Even the parties at their house were different. I was invited to a mattress ripping party one evening and it was ‘bring a bottle.’ I’m sure this was just Louis and Elizabeth adapting the mountain rescue lifestyle into a domestic situation and trying to look normal for the neighbours. Louis was in charge of the station bedding store so he always had access to well; anything you wanted really.

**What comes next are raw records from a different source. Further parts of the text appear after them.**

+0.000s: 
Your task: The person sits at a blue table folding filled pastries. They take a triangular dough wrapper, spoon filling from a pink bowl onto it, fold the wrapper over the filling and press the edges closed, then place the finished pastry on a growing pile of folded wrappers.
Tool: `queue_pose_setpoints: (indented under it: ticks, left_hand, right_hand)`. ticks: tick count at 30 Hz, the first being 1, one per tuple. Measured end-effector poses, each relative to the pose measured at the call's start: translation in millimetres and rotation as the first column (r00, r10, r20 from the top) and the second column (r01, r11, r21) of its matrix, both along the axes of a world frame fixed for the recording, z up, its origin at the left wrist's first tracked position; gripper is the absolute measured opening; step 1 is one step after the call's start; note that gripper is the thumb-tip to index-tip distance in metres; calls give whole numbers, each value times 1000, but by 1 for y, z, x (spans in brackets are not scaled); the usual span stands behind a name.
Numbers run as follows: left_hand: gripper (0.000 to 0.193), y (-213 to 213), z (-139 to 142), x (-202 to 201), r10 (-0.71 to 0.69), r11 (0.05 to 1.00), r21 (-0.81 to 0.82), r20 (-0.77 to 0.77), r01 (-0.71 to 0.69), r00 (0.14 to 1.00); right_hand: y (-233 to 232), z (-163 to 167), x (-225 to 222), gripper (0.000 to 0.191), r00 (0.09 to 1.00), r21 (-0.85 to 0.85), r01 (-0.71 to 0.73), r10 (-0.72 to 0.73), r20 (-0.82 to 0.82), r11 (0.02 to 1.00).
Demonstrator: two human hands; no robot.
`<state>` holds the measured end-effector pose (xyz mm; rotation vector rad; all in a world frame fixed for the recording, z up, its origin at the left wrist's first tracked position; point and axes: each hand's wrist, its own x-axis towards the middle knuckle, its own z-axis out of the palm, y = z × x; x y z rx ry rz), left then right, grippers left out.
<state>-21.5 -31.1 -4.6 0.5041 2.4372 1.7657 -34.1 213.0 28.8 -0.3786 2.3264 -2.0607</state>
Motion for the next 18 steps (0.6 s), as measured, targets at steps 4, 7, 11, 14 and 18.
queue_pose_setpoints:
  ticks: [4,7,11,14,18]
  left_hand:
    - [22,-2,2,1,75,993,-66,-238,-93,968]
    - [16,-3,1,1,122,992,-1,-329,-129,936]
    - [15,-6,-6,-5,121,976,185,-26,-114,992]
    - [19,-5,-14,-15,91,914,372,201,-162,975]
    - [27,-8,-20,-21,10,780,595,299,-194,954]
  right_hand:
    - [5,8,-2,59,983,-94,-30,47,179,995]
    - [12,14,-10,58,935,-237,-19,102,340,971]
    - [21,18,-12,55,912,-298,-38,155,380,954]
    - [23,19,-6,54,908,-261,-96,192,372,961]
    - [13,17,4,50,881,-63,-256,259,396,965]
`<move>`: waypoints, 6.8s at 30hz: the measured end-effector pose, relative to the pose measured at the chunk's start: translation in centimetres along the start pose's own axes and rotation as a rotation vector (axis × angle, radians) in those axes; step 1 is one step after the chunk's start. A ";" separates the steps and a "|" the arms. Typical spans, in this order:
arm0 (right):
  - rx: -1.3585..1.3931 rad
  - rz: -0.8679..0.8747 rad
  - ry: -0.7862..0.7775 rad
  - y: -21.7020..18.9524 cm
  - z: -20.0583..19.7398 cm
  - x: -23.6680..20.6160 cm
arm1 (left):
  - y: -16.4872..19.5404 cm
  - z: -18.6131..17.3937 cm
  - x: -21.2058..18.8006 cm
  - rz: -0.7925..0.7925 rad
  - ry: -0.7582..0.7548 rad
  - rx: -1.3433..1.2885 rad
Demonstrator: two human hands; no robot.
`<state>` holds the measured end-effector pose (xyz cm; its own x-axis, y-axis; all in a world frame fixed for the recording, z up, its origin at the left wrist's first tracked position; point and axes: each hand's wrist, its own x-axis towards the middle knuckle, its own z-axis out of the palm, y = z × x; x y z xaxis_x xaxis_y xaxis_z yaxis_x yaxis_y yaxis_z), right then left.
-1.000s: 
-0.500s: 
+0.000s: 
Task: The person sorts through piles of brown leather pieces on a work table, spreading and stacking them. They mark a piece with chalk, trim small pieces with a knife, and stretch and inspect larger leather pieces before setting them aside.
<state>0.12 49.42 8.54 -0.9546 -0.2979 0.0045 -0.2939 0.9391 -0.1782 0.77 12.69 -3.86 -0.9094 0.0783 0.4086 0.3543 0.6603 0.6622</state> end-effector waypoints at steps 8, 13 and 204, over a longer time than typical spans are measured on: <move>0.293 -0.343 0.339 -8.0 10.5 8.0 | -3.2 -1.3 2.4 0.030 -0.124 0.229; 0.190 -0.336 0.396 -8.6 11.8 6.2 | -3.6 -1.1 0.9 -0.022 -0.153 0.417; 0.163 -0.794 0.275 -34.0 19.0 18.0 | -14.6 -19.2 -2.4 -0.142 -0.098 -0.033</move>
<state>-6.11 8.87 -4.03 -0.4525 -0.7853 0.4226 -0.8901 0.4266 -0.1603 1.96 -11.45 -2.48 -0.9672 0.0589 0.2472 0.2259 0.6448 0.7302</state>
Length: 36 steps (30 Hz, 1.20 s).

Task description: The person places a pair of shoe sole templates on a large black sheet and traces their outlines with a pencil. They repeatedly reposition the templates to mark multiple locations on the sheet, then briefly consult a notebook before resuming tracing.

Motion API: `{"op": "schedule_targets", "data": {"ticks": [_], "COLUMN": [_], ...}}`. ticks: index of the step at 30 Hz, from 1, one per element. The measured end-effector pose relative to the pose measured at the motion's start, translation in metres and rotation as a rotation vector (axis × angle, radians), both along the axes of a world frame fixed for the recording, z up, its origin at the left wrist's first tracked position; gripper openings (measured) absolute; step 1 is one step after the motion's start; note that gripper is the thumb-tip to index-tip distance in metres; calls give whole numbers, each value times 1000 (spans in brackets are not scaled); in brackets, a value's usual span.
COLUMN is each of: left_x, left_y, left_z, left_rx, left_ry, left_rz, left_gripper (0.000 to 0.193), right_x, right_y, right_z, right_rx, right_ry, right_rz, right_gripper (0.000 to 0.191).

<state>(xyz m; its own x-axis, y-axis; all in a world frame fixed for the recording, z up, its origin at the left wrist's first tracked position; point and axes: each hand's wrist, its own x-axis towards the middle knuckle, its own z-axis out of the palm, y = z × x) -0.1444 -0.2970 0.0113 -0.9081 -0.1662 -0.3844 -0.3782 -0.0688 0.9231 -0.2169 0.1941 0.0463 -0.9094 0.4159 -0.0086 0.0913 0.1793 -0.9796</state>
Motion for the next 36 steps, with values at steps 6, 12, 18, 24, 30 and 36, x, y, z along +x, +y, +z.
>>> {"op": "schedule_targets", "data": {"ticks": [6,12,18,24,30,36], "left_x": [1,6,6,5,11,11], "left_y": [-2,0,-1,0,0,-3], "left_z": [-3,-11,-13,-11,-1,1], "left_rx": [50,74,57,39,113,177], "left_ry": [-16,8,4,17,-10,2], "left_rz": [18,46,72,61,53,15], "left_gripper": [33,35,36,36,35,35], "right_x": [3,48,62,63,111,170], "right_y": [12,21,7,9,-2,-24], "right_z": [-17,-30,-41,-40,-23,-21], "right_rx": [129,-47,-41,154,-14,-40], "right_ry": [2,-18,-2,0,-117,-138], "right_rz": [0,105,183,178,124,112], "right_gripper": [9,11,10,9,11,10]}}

A large sheet had been placed on the living room floor and a group of us gathered round and a lump of foam rubber was thrown into the centre. We all tore a piece off and ripped it into smaller pieces, probably a mountain rescue interpretation of fondue. At the end of the evening we had a huge pile of tiny pieces of foam rubber. One of the many skills Elizabeth possessed was that of seamstress, now couple that with Louis’s ability to get anything you needed on camp. A silk parachute was acquired; producing a four feet square, silk cushion, filled with perfect little pieces of foam. Really comfortable and very different.
Of course the Catherine connection was there and she was often invited to stay with Louis and Elizabeth so that they could have an evening out and Catherine and I could babysit. Now stop it. I know you are saying, hold on a minute, where’s Norma? I wasn’t a slut, far from it. Admittedly Catherine and Norma didn’t know about each other but at least Catherine could never tell me exactly how much was in my bank account.